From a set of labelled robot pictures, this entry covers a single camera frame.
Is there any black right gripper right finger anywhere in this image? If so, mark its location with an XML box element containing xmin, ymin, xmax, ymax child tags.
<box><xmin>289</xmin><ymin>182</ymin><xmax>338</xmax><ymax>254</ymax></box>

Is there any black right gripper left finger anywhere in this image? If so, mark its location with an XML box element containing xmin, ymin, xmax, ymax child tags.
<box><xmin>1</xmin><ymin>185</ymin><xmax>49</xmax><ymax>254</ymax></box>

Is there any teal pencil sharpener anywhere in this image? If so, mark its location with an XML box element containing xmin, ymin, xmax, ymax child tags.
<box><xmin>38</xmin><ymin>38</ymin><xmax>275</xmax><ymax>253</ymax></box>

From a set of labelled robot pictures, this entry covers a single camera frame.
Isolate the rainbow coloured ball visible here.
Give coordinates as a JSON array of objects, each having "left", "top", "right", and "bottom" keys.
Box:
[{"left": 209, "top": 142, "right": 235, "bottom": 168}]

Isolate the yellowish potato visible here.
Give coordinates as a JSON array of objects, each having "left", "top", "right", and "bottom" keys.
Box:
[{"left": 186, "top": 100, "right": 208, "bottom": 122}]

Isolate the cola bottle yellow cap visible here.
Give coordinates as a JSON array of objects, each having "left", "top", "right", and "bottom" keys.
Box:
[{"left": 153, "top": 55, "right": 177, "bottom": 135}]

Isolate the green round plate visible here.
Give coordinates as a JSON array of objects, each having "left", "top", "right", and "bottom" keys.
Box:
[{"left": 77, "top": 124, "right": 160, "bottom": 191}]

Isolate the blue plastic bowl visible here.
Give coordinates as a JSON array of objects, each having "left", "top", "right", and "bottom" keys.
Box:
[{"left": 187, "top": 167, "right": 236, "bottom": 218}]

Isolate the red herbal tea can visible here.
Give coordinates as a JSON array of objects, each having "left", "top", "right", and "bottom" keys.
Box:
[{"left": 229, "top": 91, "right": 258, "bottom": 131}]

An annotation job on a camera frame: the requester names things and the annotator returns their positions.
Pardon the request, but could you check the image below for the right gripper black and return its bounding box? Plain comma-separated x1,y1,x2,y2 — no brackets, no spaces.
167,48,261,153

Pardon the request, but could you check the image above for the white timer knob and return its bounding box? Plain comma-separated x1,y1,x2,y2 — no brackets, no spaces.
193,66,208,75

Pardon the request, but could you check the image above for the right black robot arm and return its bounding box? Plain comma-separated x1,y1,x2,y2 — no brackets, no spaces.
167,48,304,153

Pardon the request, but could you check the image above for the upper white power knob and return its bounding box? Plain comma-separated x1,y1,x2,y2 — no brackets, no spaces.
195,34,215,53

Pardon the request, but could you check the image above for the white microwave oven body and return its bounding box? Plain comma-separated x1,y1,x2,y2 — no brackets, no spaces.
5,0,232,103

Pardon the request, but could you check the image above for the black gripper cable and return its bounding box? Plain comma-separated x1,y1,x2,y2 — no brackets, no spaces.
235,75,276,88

*-*-*

What is expected:
Give the material above again in its entirety, exactly as it appears.

Written answer:
From a set of labelled robot pictures, this entry covers a single camera frame.
Is there any black right gripper right finger anywhere in this image? If so, mark its location with an XML box element containing xmin, ymin, xmax, ymax child tags.
<box><xmin>289</xmin><ymin>182</ymin><xmax>338</xmax><ymax>254</ymax></box>

Is there any black right gripper left finger anywhere in this image? If so, mark its location with an XML box element containing xmin, ymin, xmax, ymax child tags.
<box><xmin>1</xmin><ymin>185</ymin><xmax>49</xmax><ymax>254</ymax></box>

Is there any teal pencil sharpener anywhere in this image? If so, mark its location with an XML box element containing xmin, ymin, xmax, ymax child tags.
<box><xmin>38</xmin><ymin>38</ymin><xmax>275</xmax><ymax>253</ymax></box>

From a set of labelled robot pictures, this entry covers a single camera frame.
Isolate the rainbow coloured ball visible here.
Give coordinates as a JSON array of objects, each having "left", "top", "right", and "bottom" keys.
Box:
[{"left": 209, "top": 142, "right": 235, "bottom": 168}]

Isolate the yellowish potato visible here.
Give coordinates as a JSON array of objects, each having "left", "top", "right", and "bottom" keys.
Box:
[{"left": 186, "top": 100, "right": 208, "bottom": 122}]

Isolate the cola bottle yellow cap visible here.
Give coordinates as a JSON array of objects, each having "left", "top", "right", and "bottom" keys.
Box:
[{"left": 153, "top": 55, "right": 177, "bottom": 135}]

Isolate the green round plate visible here.
Give coordinates as a JSON array of objects, each having "left", "top", "right", and "bottom" keys.
Box:
[{"left": 77, "top": 124, "right": 160, "bottom": 191}]

Isolate the blue plastic bowl visible here.
Give coordinates as a JSON array of objects, each having "left", "top", "right", and "bottom" keys.
Box:
[{"left": 187, "top": 167, "right": 236, "bottom": 218}]

Isolate the red herbal tea can visible here.
Give coordinates as a JSON array of objects, each having "left", "top", "right", and "bottom" keys.
Box:
[{"left": 229, "top": 91, "right": 258, "bottom": 131}]

An annotation job on a camera frame: the requester names things and the annotator returns their positions.
Pardon the request, but could you check the image below for the right gripper black and return its bounding box? Plain comma-separated x1,y1,x2,y2 — no brackets, no spaces.
167,48,261,153

Pardon the request, but could you check the image above for the white timer knob and return its bounding box? Plain comma-separated x1,y1,x2,y2 — no brackets, no spaces.
193,66,208,75

Pardon the request, but could you check the image above for the right black robot arm and return its bounding box? Plain comma-separated x1,y1,x2,y2 — no brackets, no spaces.
167,48,304,153

Pardon the request, but could you check the image above for the upper white power knob and return its bounding box? Plain comma-separated x1,y1,x2,y2 — no brackets, no spaces.
195,34,215,53

Pardon the request, but could you check the image above for the white microwave oven body and return its bounding box? Plain comma-separated x1,y1,x2,y2 — no brackets, no spaces.
5,0,232,103

Pardon the request, but could you check the image above for the black gripper cable and return its bounding box? Plain comma-separated x1,y1,x2,y2 — no brackets, no spaces.
235,75,276,88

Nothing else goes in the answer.